▶ _YOUR OBJECTIVE_
Find the lines below that contain the string "camera", count them, and give only the number.

Collected data

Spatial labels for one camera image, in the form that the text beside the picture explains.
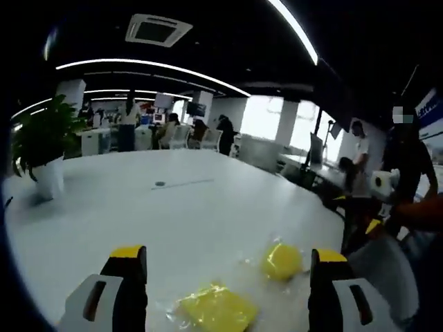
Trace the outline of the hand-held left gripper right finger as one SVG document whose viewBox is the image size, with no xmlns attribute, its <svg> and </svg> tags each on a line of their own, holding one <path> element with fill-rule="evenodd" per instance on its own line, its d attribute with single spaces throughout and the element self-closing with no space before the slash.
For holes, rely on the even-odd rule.
<svg viewBox="0 0 443 332">
<path fill-rule="evenodd" d="M 310 331 L 398 330 L 387 301 L 341 253 L 313 249 L 309 285 Z"/>
</svg>

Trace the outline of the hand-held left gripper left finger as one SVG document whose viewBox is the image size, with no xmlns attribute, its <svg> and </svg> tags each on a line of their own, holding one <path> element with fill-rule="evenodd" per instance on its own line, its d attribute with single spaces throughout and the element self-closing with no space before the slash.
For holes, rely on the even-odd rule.
<svg viewBox="0 0 443 332">
<path fill-rule="evenodd" d="M 147 251 L 115 249 L 66 299 L 58 331 L 145 331 Z"/>
</svg>

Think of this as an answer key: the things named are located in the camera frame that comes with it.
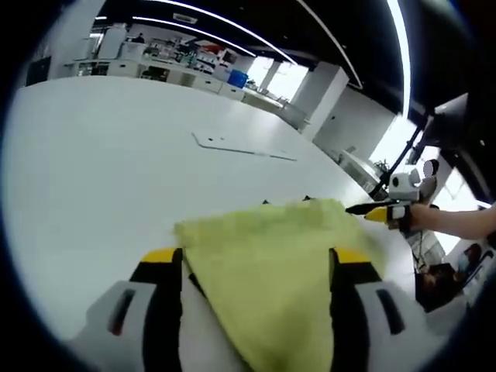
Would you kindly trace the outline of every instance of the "white tabletop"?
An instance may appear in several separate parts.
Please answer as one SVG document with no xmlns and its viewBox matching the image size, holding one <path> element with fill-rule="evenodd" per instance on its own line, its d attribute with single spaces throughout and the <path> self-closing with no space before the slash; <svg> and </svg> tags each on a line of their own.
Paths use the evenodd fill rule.
<svg viewBox="0 0 496 372">
<path fill-rule="evenodd" d="M 181 72 L 183 74 L 190 74 L 194 75 L 196 77 L 200 78 L 205 78 L 205 79 L 212 79 L 214 81 L 219 81 L 221 83 L 225 83 L 225 81 L 220 81 L 218 78 L 214 77 L 212 74 L 206 74 L 205 72 L 201 72 L 198 70 L 195 70 L 193 68 L 189 68 L 184 66 L 183 64 L 179 64 L 174 60 L 169 60 L 169 61 L 162 61 L 162 60 L 154 60 L 153 58 L 140 58 L 140 59 L 126 59 L 126 58 L 119 58 L 119 59 L 102 59 L 102 58 L 96 58 L 96 59 L 87 59 L 87 60 L 72 60 L 68 62 L 66 65 L 72 65 L 72 64 L 89 64 L 89 63 L 94 63 L 94 62 L 102 62 L 102 63 L 112 63 L 112 62 L 133 62 L 136 64 L 140 64 L 142 66 L 152 66 L 152 67 L 159 67 L 159 68 L 164 68 L 167 70 L 172 70 L 172 71 L 177 71 Z"/>
<path fill-rule="evenodd" d="M 206 150 L 192 130 L 244 136 L 298 161 Z M 107 288 L 176 221 L 305 195 L 344 205 L 367 194 L 276 115 L 203 91 L 126 77 L 71 77 L 18 91 L 2 154 L 12 258 L 42 319 L 73 337 Z M 412 297 L 409 245 L 360 219 L 387 252 L 386 279 Z"/>
<path fill-rule="evenodd" d="M 252 95 L 254 97 L 257 97 L 267 103 L 270 103 L 271 105 L 274 105 L 274 106 L 277 106 L 277 107 L 282 107 L 284 106 L 282 103 L 276 101 L 275 99 L 272 99 L 270 97 L 267 97 L 266 95 L 262 95 L 261 93 L 259 93 L 258 91 L 254 91 L 253 89 L 249 89 L 249 88 L 243 88 L 243 91 L 245 93 L 248 93 L 249 95 Z"/>
<path fill-rule="evenodd" d="M 368 163 L 354 156 L 352 153 L 349 153 L 346 150 L 341 150 L 341 153 L 346 160 L 354 162 L 358 166 L 358 169 L 362 170 L 361 173 L 364 175 L 364 177 L 367 177 L 371 183 L 375 182 L 376 184 L 378 184 L 379 182 L 381 182 L 381 179 L 379 178 L 379 176 L 377 176 L 375 170 Z"/>
</svg>

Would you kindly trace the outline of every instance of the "hand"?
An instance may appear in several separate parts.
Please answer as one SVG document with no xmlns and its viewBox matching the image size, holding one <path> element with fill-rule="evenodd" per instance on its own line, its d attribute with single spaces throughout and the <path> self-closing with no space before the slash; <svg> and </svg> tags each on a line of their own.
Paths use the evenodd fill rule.
<svg viewBox="0 0 496 372">
<path fill-rule="evenodd" d="M 421 225 L 420 216 L 424 213 L 424 211 L 426 209 L 429 209 L 429 206 L 419 204 L 419 203 L 415 203 L 415 204 L 410 205 L 410 212 L 409 213 L 410 213 L 410 216 L 412 219 L 412 223 L 410 225 L 411 231 L 415 231 L 415 230 L 420 229 L 420 225 Z M 400 223 L 397 219 L 393 219 L 391 221 L 387 221 L 387 227 L 390 230 L 397 230 L 400 227 Z"/>
</svg>

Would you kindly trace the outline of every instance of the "white wall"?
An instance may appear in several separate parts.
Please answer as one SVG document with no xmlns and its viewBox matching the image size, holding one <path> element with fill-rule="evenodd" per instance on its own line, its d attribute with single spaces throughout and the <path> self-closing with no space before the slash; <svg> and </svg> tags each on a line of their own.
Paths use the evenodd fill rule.
<svg viewBox="0 0 496 372">
<path fill-rule="evenodd" d="M 105 0 L 78 0 L 64 10 L 47 35 L 48 53 L 52 56 L 48 78 L 60 73 L 61 65 L 67 62 L 77 42 L 89 37 L 95 17 Z"/>
<path fill-rule="evenodd" d="M 255 61 L 254 57 L 250 56 L 238 56 L 236 59 L 236 62 L 232 66 L 234 70 L 239 70 L 244 72 L 245 74 L 248 73 L 248 70 L 250 69 L 251 65 Z"/>
<path fill-rule="evenodd" d="M 310 118 L 338 71 L 339 66 L 320 62 L 313 72 L 306 74 L 291 104 L 306 112 L 307 118 Z"/>
<path fill-rule="evenodd" d="M 450 264 L 454 268 L 458 266 L 458 257 L 460 254 L 462 254 L 469 246 L 471 246 L 474 243 L 479 243 L 480 246 L 482 247 L 482 251 L 484 252 L 489 246 L 487 243 L 483 240 L 464 240 L 462 239 L 461 241 L 458 242 L 453 248 L 451 252 L 449 252 L 447 255 L 444 256 L 443 258 L 443 263 L 445 264 Z"/>
<path fill-rule="evenodd" d="M 308 124 L 304 129 L 302 135 L 310 141 L 313 141 L 319 130 L 322 128 L 330 113 L 333 111 L 334 106 L 339 101 L 339 97 L 343 93 L 348 84 L 348 75 L 340 67 L 336 75 L 328 86 L 322 100 L 313 112 L 309 119 Z"/>
<path fill-rule="evenodd" d="M 395 116 L 361 93 L 345 88 L 313 142 L 324 152 L 354 146 L 353 154 L 367 160 Z"/>
<path fill-rule="evenodd" d="M 453 171 L 452 167 L 443 157 L 438 157 L 437 160 L 439 161 L 439 169 L 437 171 L 437 188 L 436 192 L 432 195 L 432 200 L 436 199 L 436 196 L 444 188 L 446 181 L 448 181 L 448 177 Z"/>
<path fill-rule="evenodd" d="M 152 39 L 168 40 L 176 37 L 180 37 L 183 43 L 196 39 L 194 33 L 187 34 L 172 29 L 162 29 L 160 27 L 153 27 L 148 25 L 133 24 L 129 30 L 129 36 L 137 37 L 140 33 L 143 33 L 143 38 L 146 43 L 149 43 Z"/>
</svg>

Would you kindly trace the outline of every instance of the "person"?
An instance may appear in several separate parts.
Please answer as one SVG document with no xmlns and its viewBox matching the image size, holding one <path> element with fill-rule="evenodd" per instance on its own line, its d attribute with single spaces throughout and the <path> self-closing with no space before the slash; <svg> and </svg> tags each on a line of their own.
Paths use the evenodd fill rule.
<svg viewBox="0 0 496 372">
<path fill-rule="evenodd" d="M 496 231 L 496 205 L 483 211 L 447 212 L 423 204 L 410 206 L 411 228 L 427 229 L 458 236 L 484 239 Z"/>
<path fill-rule="evenodd" d="M 143 33 L 139 33 L 138 37 L 135 37 L 133 39 L 133 43 L 141 43 L 141 44 L 144 44 L 145 43 L 145 39 L 143 38 Z"/>
<path fill-rule="evenodd" d="M 481 260 L 482 248 L 479 244 L 474 243 L 469 246 L 456 262 L 456 273 L 459 281 L 466 281 L 467 278 L 474 272 Z"/>
<path fill-rule="evenodd" d="M 424 163 L 425 178 L 420 184 L 420 199 L 419 202 L 425 205 L 431 204 L 431 199 L 437 189 L 437 172 L 439 170 L 439 161 L 436 159 L 427 160 Z"/>
<path fill-rule="evenodd" d="M 451 300 L 463 289 L 467 278 L 481 259 L 482 248 L 472 244 L 458 258 L 456 270 L 449 263 L 432 265 L 415 275 L 415 299 L 426 312 L 431 312 Z"/>
</svg>

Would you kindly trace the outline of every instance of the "cloth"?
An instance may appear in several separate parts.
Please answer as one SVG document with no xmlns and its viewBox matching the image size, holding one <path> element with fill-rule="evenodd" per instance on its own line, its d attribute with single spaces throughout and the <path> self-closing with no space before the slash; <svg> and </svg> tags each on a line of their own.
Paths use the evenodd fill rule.
<svg viewBox="0 0 496 372">
<path fill-rule="evenodd" d="M 430 205 L 432 196 L 436 193 L 437 178 L 436 176 L 426 177 L 420 184 L 420 202 L 422 204 Z"/>
<path fill-rule="evenodd" d="M 380 247 L 335 200 L 261 205 L 182 222 L 175 233 L 222 327 L 256 372 L 329 372 L 330 248 L 357 249 L 384 273 Z"/>
<path fill-rule="evenodd" d="M 436 277 L 436 284 L 432 288 L 425 286 L 424 274 L 415 275 L 415 298 L 426 312 L 446 305 L 463 288 L 462 282 L 455 281 L 455 270 L 449 263 L 432 265 L 427 274 Z"/>
</svg>

▶ _RESULT OF THE TASK_
2